::: Material for this task

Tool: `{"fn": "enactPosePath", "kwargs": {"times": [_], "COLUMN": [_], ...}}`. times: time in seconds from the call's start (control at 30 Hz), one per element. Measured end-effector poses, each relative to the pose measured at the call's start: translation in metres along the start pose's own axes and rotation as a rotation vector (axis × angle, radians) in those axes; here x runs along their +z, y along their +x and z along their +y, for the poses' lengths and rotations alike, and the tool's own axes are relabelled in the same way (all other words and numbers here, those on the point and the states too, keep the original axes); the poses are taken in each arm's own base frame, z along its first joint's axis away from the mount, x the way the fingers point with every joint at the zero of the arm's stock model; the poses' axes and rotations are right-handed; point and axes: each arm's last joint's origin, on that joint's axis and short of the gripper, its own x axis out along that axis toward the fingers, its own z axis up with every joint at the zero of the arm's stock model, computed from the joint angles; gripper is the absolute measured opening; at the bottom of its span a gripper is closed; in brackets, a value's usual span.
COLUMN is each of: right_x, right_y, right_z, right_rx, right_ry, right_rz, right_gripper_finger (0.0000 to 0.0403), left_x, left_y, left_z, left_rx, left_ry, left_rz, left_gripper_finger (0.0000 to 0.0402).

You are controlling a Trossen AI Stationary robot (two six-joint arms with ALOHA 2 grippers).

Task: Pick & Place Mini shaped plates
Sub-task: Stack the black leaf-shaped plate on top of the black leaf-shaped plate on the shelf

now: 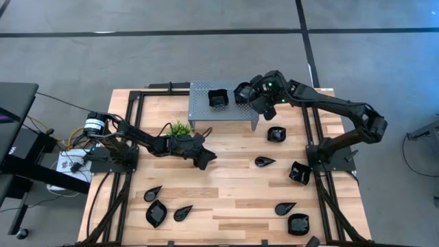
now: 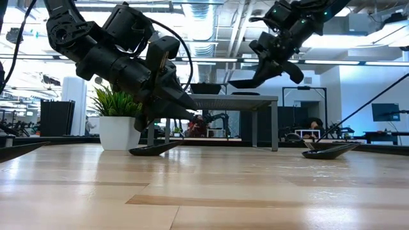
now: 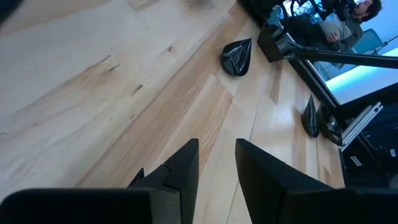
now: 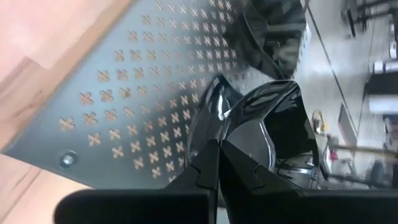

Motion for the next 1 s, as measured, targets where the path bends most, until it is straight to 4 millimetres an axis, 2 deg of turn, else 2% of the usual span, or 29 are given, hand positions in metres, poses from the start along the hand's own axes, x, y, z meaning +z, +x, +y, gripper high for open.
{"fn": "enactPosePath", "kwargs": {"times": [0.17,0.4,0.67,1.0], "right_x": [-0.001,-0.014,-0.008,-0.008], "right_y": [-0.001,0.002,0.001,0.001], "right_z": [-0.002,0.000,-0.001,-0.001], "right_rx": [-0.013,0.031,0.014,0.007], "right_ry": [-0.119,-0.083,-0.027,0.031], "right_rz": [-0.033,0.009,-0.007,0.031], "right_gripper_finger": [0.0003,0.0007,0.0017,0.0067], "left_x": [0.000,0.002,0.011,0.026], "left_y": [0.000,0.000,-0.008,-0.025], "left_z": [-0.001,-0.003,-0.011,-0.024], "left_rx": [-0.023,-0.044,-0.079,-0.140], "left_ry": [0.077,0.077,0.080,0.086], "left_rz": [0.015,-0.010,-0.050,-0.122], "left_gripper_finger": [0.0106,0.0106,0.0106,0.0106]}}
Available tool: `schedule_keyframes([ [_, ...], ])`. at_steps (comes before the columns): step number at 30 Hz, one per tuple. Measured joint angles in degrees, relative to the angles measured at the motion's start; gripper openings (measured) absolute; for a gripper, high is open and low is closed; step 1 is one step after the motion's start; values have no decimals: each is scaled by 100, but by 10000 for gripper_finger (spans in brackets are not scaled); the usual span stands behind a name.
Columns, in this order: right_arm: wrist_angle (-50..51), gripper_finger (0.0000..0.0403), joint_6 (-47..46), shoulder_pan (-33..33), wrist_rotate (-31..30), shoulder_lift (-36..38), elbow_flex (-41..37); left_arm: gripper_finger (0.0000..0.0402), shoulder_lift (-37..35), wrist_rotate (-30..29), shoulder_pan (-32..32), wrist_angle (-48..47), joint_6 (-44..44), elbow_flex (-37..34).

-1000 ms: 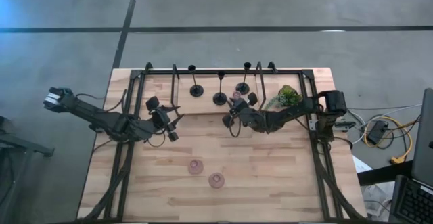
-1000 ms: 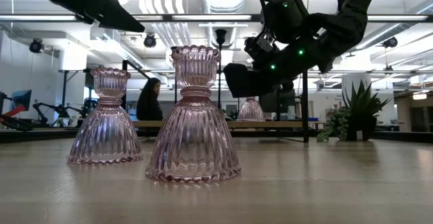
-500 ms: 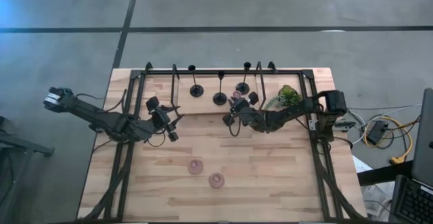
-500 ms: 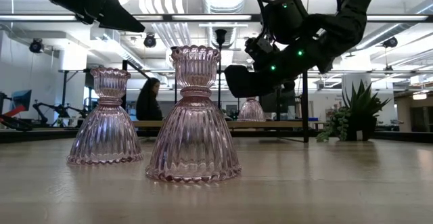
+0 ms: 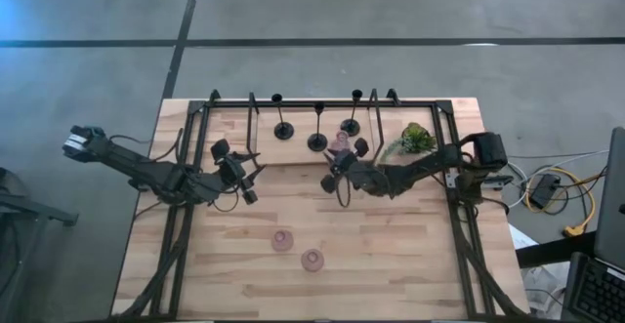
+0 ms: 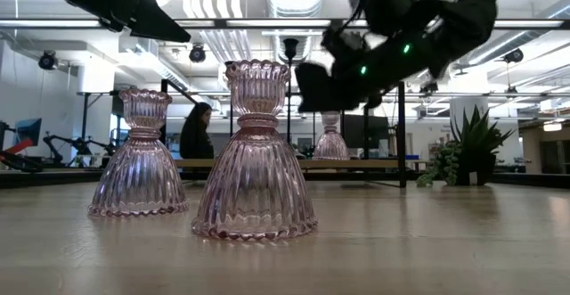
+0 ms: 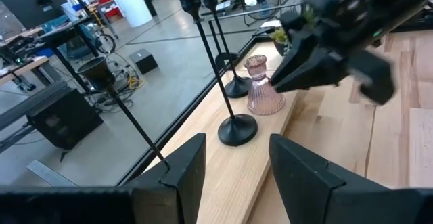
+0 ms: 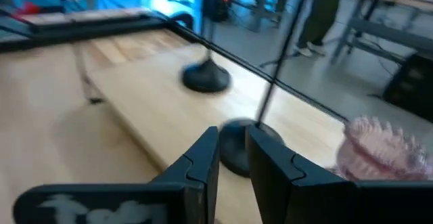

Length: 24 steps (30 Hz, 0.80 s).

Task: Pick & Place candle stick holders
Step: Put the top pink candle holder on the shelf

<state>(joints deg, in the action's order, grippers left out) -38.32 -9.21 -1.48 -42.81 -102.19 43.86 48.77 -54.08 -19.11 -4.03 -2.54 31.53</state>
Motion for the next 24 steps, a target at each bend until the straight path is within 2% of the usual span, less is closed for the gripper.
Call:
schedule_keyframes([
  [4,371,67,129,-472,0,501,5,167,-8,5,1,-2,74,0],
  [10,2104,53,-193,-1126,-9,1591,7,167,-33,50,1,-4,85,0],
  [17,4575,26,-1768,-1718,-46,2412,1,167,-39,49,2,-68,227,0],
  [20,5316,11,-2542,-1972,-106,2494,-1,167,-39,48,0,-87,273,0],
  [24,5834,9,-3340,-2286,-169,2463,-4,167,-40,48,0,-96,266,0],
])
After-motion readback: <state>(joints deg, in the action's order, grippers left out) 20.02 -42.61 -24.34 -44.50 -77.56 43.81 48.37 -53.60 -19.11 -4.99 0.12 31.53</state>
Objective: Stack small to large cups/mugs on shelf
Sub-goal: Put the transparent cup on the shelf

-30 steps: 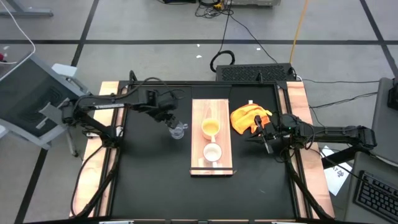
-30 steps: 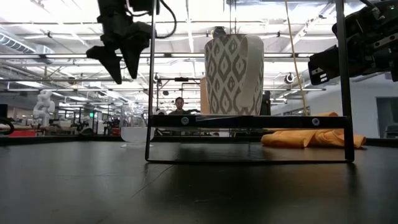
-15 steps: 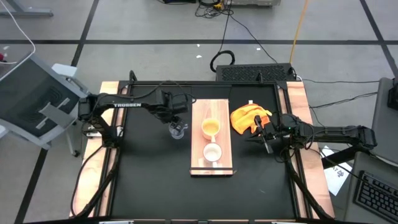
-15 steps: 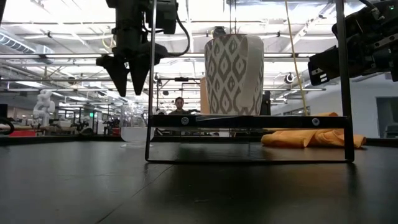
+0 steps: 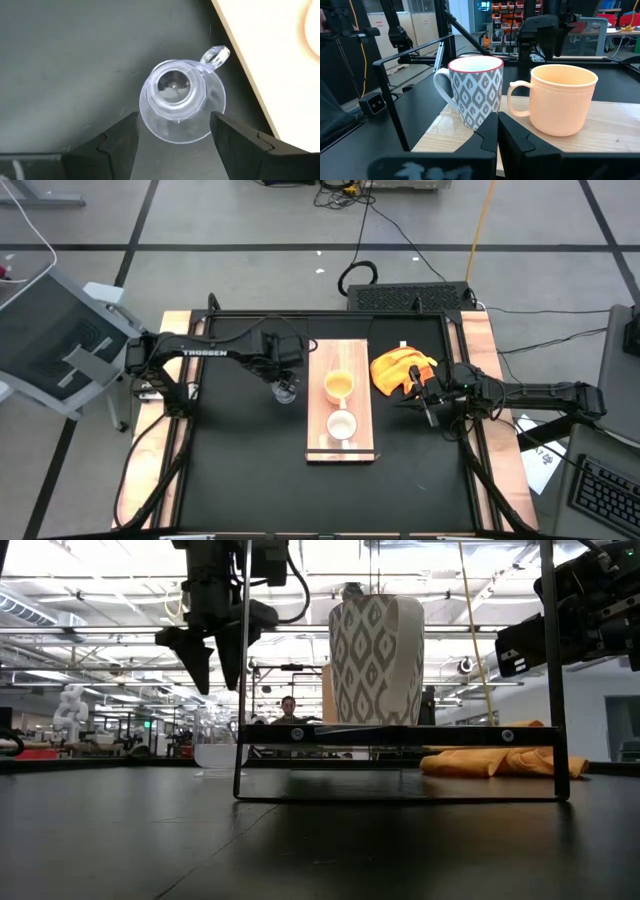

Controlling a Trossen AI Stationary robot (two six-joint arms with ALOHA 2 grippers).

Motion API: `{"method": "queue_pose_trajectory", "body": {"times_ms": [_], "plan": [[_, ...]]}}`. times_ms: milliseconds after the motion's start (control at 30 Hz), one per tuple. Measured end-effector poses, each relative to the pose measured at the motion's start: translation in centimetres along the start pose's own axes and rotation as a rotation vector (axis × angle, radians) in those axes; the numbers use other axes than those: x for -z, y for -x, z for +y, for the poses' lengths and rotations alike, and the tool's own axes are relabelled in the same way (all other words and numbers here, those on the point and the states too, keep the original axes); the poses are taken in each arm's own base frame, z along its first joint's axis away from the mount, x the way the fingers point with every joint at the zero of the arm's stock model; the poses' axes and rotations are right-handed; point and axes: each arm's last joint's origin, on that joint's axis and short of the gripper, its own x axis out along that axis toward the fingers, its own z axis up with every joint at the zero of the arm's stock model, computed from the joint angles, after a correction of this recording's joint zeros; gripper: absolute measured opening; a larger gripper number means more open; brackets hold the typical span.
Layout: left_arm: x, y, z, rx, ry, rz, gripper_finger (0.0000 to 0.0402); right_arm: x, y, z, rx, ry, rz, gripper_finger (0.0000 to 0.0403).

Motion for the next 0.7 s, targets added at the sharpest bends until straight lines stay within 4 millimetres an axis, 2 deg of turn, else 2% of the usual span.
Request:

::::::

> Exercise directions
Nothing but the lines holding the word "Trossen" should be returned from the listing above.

> Response below
You are controlling a Trossen AI Stationary robot (two six-joint arms with ALOHA 2 grippers).
Controlling a Trossen AI Stationary robot (two six-joint arms with ALOHA 2 grippers).

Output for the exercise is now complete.